1) in your screenshots you use a Titan card, but talking "as usual"
extensively about Tesla (okay only tesla exist now with volta engine, but on
many other nvidia paper you "unintentionally" talk about telsa or quadro, and very
few about titan)

since this blog is about CUDA 9, can you make a complete
list of all GPU compatible with CUDA 9?

2) "These new meta packages provide simple and clean installation of CUDA
libraries for deep learning and scientific computing"

my question

I’m trying to clearly understand Nvidia positioning about the titan-line of

[+] Titan are simply the best choice for "any" CUDA developer : they
are (since their introduction) the fastest CUDA FP32 hardware available [titan XP even better than GP100], they are versatile (can works in any machine, actively cooled, support
both WDDM and TCC mode), they support almost the biggest VRAM, they have a
standard-positioned power plug, they provide -by around 6x- much more $ per
CUDA core ratio than any other "professional" card

[+] i think they were introduced as this, a perfect CUDA card for high end
workstations + Compute

now, since the most differentiation between all CUDA oriented cards is mostly
inside the driver (allowing or not TCC mode, optimized for openGL/CAD, allowing
or not virtualization, allowing or not 10bit output, allowing or not
remote/grid, only for servers, ...)

[-] why does titan card are using consumer/gaming drivers? With the famous
"unintentional virtualized bug" and the windows code 43 result + not
compatible with quadro/tesla drivers.

[-] i think it's time that Nvidia create a specific driver for “titan-for-compute”,
focusing on TCC mode + virtualization support - the perfect companion of any
CUDA developer

Also, this new driver will then indeed "provide simple and clean
installation of CUDA libraries for deep learning and scientific computing",
without requiring to install an huge driver package.

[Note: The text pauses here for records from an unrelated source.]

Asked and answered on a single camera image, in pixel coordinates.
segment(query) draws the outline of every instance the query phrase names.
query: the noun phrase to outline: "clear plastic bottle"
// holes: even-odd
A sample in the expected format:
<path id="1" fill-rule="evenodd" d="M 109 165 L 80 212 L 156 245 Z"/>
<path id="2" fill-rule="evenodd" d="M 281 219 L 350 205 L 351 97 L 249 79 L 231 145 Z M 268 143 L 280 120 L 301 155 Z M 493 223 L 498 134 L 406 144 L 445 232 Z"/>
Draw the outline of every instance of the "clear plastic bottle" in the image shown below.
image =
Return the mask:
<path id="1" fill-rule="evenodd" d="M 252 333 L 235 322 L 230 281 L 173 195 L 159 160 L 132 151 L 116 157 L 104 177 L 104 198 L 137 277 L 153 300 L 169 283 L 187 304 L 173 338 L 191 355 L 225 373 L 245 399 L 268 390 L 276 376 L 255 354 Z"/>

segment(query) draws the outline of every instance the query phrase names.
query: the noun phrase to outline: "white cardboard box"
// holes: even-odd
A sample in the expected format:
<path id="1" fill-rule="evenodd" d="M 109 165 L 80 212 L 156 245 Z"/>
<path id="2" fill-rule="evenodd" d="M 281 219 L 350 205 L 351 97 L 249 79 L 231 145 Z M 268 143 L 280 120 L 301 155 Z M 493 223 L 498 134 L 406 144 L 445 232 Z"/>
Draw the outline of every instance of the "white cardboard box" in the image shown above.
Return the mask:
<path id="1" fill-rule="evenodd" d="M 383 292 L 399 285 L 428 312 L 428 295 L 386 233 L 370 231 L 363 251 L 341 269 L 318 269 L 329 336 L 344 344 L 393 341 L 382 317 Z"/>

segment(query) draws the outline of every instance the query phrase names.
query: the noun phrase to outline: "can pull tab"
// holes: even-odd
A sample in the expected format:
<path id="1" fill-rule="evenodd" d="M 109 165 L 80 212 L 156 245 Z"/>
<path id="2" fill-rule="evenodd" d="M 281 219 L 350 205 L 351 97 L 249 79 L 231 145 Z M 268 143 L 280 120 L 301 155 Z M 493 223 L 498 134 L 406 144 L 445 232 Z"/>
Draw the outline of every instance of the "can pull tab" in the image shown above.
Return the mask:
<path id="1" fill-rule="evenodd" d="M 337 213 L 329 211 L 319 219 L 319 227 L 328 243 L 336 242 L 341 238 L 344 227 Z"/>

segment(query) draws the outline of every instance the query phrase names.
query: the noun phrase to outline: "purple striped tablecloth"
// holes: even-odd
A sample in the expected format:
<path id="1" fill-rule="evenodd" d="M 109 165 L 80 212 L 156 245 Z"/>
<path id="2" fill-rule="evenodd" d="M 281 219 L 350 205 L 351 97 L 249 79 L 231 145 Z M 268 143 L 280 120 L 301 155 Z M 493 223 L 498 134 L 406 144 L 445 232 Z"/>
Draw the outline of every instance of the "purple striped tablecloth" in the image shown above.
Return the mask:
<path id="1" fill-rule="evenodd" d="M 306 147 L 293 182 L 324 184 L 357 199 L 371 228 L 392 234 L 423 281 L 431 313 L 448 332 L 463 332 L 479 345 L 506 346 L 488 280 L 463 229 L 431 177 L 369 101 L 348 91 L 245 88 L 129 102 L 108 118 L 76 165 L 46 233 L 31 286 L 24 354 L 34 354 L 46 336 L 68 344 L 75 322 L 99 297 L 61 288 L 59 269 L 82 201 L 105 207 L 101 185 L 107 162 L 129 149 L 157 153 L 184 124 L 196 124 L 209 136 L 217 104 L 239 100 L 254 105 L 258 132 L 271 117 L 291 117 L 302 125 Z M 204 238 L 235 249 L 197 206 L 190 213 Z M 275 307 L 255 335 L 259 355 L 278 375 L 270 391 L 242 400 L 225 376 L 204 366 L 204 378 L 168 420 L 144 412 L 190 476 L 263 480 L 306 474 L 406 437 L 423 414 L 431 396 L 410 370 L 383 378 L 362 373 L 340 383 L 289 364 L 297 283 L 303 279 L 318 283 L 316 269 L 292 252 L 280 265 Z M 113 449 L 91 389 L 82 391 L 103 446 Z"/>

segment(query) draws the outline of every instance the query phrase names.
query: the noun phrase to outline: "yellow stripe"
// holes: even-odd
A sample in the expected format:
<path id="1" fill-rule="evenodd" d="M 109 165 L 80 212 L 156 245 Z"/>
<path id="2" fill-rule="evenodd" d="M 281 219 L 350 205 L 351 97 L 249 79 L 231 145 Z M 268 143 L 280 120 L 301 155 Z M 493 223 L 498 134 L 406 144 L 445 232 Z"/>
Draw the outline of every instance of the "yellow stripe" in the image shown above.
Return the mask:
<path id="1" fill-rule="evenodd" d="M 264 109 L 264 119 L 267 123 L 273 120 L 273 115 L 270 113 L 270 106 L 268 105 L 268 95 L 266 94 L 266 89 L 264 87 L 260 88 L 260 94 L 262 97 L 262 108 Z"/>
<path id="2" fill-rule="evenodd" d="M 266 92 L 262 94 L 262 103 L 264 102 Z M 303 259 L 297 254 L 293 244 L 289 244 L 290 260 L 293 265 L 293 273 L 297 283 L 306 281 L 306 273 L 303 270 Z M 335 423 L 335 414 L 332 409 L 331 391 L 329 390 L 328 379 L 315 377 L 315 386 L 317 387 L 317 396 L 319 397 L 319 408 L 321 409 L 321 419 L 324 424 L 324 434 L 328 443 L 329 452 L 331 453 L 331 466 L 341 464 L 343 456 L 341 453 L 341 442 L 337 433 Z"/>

Here's complete list of CUDA compatible GPUs:

thanks for this list, however i guess that :
- volta does require CUDA9 to work
- older chipset (i will say from kelpler to pascal) will all works ? i guess that some features will not be enabled? so a simple drivers update will bring cuda9 to all cards?

for question 2 :
I'm "dreaming" of a day that Nvidia will propose a clean, efficient and global driver for compute and deep learning. so no more "artificial" separation (from a driver perspective) between titan, quadro and tesla. i will be up to nvidia to cleary differentiate each product (eg : titan for fast and affordable CUDA development without compromise -specifically in the new virtualisation area-, telsa for datacenter and supercomputer and scientific compute/fp64, quadro for engineering and design). also we should be able to freely mix any of those card on same system, with unified driver.
basically, buy and use the most efficient card for each usage, without any driver limitation as today...


Will we one day teach AI how to code and let the software developers die out?

Have you planned to make the matrices Row-Major? O Any direct conversion?

Can you clarify your question?

Existing CUDA codes should run on Volta. To build new codes for Volta, you need CUDA 9. CUDA 9 will support older GPUs as well. Your "question 2" is not a question.